- [Instructions for the task]:
An exact transcription of all the entries is needed; pictures stay out.

- [Task material]:
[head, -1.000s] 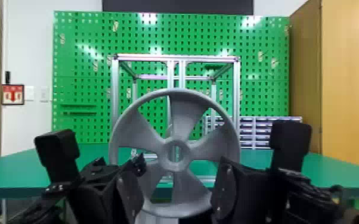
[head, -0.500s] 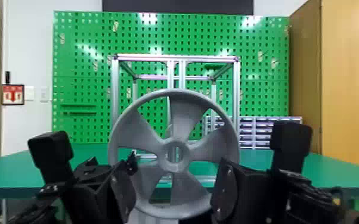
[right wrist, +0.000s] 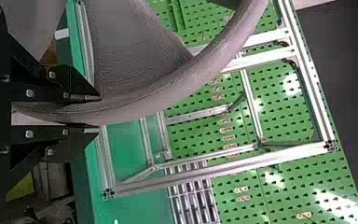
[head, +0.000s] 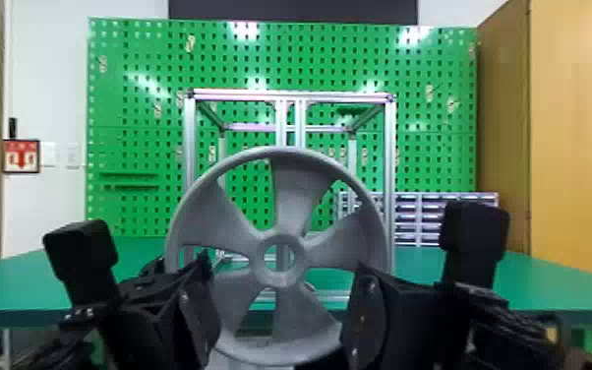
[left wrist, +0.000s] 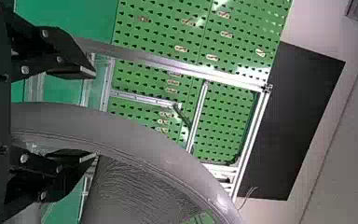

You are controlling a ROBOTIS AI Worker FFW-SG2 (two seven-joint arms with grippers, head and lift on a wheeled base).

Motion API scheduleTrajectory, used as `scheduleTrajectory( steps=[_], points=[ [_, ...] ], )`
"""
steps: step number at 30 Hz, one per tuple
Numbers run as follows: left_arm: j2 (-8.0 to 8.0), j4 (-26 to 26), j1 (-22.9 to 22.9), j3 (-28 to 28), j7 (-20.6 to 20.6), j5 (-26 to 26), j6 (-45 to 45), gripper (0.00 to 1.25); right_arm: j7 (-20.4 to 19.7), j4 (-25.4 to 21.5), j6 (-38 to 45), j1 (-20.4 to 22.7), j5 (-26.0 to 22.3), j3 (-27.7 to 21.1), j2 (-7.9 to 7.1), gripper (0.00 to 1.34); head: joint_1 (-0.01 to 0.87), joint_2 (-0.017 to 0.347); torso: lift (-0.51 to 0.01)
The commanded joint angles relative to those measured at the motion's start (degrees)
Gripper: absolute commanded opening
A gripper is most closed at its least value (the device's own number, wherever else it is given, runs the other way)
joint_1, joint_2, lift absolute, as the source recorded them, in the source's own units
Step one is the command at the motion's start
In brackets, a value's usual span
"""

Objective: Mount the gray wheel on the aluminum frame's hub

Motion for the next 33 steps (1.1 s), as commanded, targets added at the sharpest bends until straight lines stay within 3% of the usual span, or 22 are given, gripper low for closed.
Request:
scheduleTrajectory(
  steps=[1, 11, 22, 33],
  points=[
    [0.0, 0.01, 0.0, -0.12, 0.09, -0.28, -0.03, 0.5, 0.0, -0.06, 0.0, 0.04, -0.02, 0.1, 0.05, 0.24, -0.005, 0.006, -0.499],
    [-0.09, 0.01, 0.17, -1.0, 2.99, 0.52, -0.56, 0.36, 0.0, -0.06, -0.61, 0.22, 1.12, 0.36, 0.05, 0.24, -0.005, 0.006, -0.499],
    [-0.09, 0.19, -0.62, -0.91, 3.43, 0.43, -0.56, 0.36, 0.0, 0.38, -1.76, 0.48, 3.58, 1.06, 0.05, 0.24, -0.005, 0.006, -0.499],
    [-0.88, 4.41, -4.31, -2.85, 3.43, 0.08, -1.97, 0.36, 0.0, 3.37, -1.67, -1.72, 2.88, 0.45, 0.05, 0.24, -0.005, 0.006, -0.499]
  ],
)
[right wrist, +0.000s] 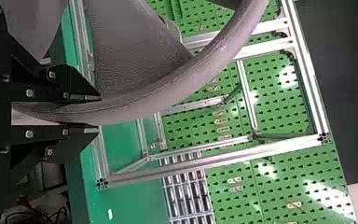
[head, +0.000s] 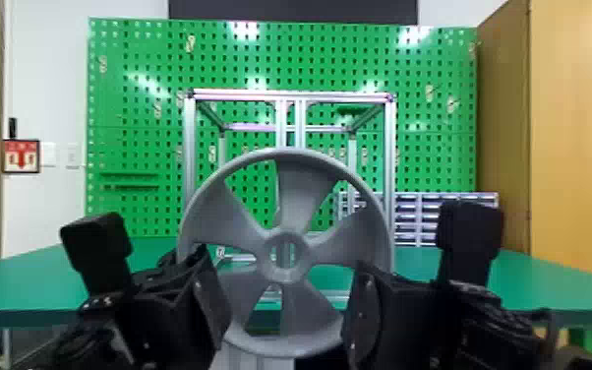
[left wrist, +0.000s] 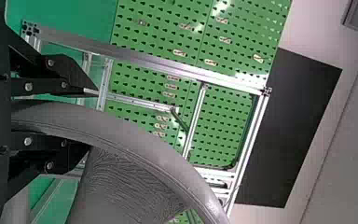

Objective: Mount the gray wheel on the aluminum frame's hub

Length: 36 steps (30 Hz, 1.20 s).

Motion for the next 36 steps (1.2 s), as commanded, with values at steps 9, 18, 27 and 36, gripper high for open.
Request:
scheduleTrajectory(
  steps=[9, 18, 27, 36],
  points=[
    [-1.29, 3.48, -4.01, -1.54, 0.04, -0.96, 1.11, 0.36, 0.0, 4.23, 1.68, -4.08, -3.39, -1.21, 0.05, 0.24, -0.005, 0.006, -0.499],
    [-1.99, 6.91, -6.91, -1.19, -0.05, -0.17, 3.22, 0.36, 0.0, 6.96, 2.65, -7.6, -3.92, -1.56, 0.05, 0.24, -0.005, 0.006, -0.499],
    [-2.52, 10.25, -9.1, -1.9, -0.22, -0.96, 2.61, 0.36, 0.0, 9.07, 2.56, -8.92, -2.87, -1.3, 0.0, 0.24, -0.005, 0.006, -0.499],
    [-2.69, 13.33, -11.48, -2.16, -0.4, -1.67, 1.82, 0.36, 0.0, 10.91, 2.47, -10.41, -1.9, -1.03, -0.18, 0.24, -0.005, 0.006, -0.499]
  ],
)
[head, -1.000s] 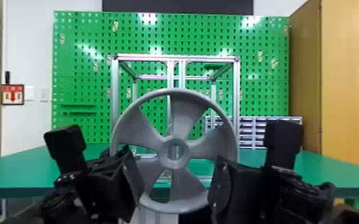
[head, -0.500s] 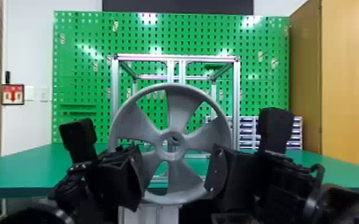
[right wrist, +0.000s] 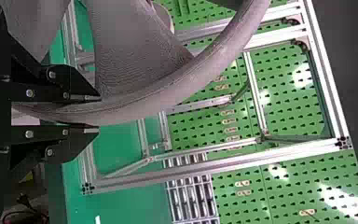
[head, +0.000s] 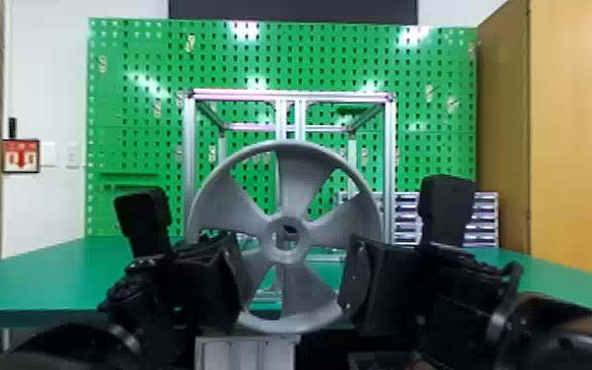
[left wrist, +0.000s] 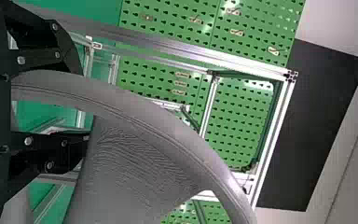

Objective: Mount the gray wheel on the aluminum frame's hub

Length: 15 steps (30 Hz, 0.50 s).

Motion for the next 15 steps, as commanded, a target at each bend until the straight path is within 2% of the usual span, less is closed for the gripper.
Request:
scheduleTrajectory(
  steps=[1, 15],
  points=[
    [-0.05, 1.47, -1.19, 0.07, -0.07, -0.26, -0.4, 0.36, -0.01, 0.95, -0.05, -1.02, 0.61, 0.19, -0.11, 0.24, -0.005, 0.006, -0.499],
    [0.04, 2.79, -3.39, 0.77, -0.24, -1.31, -0.32, 0.38, -0.01, 1.83, -0.13, -2.34, 1.23, -0.43, -0.55, 0.24, -0.005, 0.006, -0.499]
  ],
)
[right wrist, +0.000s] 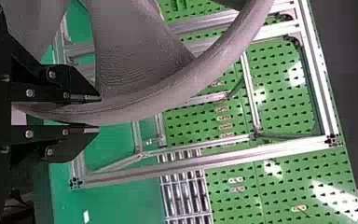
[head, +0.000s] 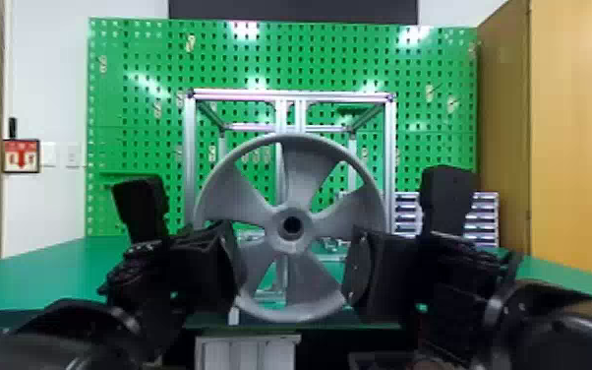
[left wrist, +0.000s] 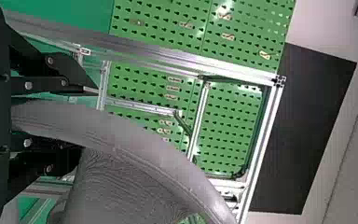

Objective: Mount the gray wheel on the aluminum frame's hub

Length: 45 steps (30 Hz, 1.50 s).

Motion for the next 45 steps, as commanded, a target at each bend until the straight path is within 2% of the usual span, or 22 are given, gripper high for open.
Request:
scheduleTrajectory(
  steps=[1, 13, 45],
  points=[
    [-0.05, 0.96, -0.8, 0.07, -0.01, 0.09, 0.0, 0.38, -0.01, 0.52, -0.07, -0.43, 0.06, -0.17, -0.03, 0.24, -0.005, 0.006, -0.499],
    [-0.14, 4.66, -2.65, -0.72, -0.45, 0.01, -0.61, 0.38, 0.08, 4.74, -0.07, -2.63, -2.14, -0.25, 0.15, 0.24, -0.005, 0.006, -0.499],
    [-1.19, 11.51, -6.34, -1.69, -0.63, -1.05, -2.46, 0.39, 0.08, 10.54, -0.07, -6.41, -0.99, -0.25, 0.24, 0.24, -0.005, 0.006, -0.499]
  ],
)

- [Reply]:
[head, -1.000s] 
[head, -0.500s] 
[right wrist, +0.000s] 
[head, +0.000s] 
[left wrist, +0.000s] 

You are controlling a ROBOTIS AI Worker FFW-SG2 (two seven-joint arms with grippers, head and lift on a wheeled base).

Motion API scheduleTrajectory, used as `scheduleTrajectory( steps=[_], points=[ [_, ...] ], )`
"""
steps: step number at 30 Hz, one per tuple
Numbers run as follows: left_arm: j2 (-8.0 to 8.0), j4 (-26 to 26), j1 (-22.9 to 22.9), j3 (-28 to 28), j7 (-20.6 to 20.6), j5 (-26 to 26), j6 (-45 to 45), gripper (0.00 to 1.25); right_arm: j7 (-20.4 to 19.7), j4 (-25.4 to 21.5), j6 (-38 to 45), j1 (-20.4 to 22.7), j5 (-26.0 to 22.3), j3 (-27.7 to 21.1), j2 (-7.9 to 7.1), gripper (0.00 to 1.34); head: joint_1 (-0.01 to 0.87), joint_2 (-0.017 to 0.347); torso: lift (-0.51 to 0.01)
The commanded joint angles relative to those measured at the motion's start (degrees)
Gripper: absolute commanded opening
A gripper is most closed at its least value (the device's own number, wherever else it is given, runs the other way)
joint_1, joint_2, lift absolute, as the source recorded them, in the source's own units
Step one is the command at the motion's start
In brackets, a value's usual span
"""

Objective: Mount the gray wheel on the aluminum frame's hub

Motion for the next 33 steps (1.1 s), as commanded, targets added at the sharpest bends until straight lines stay within 3% of the usual span, or 22 are given, gripper low for closed.
Request:
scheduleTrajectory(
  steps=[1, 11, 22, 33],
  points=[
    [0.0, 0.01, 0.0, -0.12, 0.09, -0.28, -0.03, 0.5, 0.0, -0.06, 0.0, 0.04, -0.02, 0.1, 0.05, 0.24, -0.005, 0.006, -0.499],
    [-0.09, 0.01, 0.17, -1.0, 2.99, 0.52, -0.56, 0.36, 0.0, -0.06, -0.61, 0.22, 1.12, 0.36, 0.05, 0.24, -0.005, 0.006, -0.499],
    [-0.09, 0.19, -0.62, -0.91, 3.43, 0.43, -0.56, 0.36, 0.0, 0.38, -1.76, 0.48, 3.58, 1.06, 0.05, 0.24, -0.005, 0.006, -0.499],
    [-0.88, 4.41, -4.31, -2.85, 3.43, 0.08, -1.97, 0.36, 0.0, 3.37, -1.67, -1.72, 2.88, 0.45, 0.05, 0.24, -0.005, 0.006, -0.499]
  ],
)
[right wrist, +0.000s] 
[head, +0.000s] 
[left wrist, +0.000s] 

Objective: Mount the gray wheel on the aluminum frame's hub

Length: 36 steps (30 Hz, 1.20 s).

Motion for the next 36 steps (1.2 s), as commanded, with values at steps 9, 18, 27 and 36, gripper high for open.
Request:
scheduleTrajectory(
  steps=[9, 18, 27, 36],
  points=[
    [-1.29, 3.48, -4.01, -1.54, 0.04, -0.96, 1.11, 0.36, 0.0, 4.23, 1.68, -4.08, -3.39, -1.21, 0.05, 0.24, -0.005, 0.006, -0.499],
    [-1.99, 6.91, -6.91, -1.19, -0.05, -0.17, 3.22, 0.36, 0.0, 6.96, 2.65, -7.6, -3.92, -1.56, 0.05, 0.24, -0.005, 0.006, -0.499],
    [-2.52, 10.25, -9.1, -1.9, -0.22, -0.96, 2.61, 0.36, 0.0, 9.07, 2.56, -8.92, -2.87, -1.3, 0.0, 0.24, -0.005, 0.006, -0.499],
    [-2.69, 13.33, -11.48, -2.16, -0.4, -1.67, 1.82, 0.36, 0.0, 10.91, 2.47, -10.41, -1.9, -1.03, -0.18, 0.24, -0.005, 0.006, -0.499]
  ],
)
[head, -1.000s] 
[head, -0.500s] 
[right wrist, +0.000s] 
[head, +0.000s] 
[left wrist, +0.000s] 

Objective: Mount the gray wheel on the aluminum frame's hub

Length: 15 steps (30 Hz, 0.50 s).

Motion for the next 15 steps, as commanded, a target at each bend until the straight path is within 2% of the usual span, less is closed for the gripper.
Request:
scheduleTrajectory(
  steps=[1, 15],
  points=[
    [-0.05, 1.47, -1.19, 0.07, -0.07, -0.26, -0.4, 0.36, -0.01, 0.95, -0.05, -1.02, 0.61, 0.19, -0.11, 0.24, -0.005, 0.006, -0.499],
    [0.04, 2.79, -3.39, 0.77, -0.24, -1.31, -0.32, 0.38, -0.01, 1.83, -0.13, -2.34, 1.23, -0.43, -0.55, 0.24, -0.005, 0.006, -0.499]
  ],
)
[right wrist, +0.000s] 
[head, +0.000s] 
[left wrist, +0.000s] 

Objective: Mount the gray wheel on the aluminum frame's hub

Length: 45 steps (30 Hz, 1.50 s).

Motion for the next 45 steps, as commanded, a target at each bend until the straight path is within 2% of the usual span, or 22 are given, gripper high for open.
Request:
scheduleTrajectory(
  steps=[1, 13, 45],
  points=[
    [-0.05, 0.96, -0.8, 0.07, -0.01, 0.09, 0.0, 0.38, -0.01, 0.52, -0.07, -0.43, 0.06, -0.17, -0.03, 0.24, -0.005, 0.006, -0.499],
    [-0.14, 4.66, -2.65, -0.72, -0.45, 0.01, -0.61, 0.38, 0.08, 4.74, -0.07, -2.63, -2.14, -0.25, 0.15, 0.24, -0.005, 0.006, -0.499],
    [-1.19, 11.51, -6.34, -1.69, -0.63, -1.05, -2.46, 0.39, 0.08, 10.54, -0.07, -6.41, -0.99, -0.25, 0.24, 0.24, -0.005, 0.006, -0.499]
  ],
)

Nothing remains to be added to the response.